Start of GIVEN RECORDS

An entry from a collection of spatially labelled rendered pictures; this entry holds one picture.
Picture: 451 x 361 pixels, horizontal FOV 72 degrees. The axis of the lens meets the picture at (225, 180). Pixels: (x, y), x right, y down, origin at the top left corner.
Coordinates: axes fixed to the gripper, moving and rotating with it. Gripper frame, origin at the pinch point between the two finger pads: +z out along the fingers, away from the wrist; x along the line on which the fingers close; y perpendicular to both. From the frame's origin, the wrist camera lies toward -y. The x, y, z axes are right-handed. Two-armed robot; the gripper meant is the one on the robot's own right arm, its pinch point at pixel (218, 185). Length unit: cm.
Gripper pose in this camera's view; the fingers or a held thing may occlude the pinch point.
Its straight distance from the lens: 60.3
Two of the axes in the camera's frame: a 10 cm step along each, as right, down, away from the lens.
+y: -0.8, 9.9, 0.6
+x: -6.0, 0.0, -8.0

End of GIVEN RECORDS

EXERCISE: Reproduce exactly the lines from the one containing "Its straight distance from the lens: 60.3" through the last line of the records, both included, and nothing else.

OUTPUT:
Its straight distance from the lens: 60.3
Two of the axes in the camera's frame: a 10 cm step along each, as right, down, away from the lens.
+y: -0.8, 9.9, 0.6
+x: -6.0, 0.0, -8.0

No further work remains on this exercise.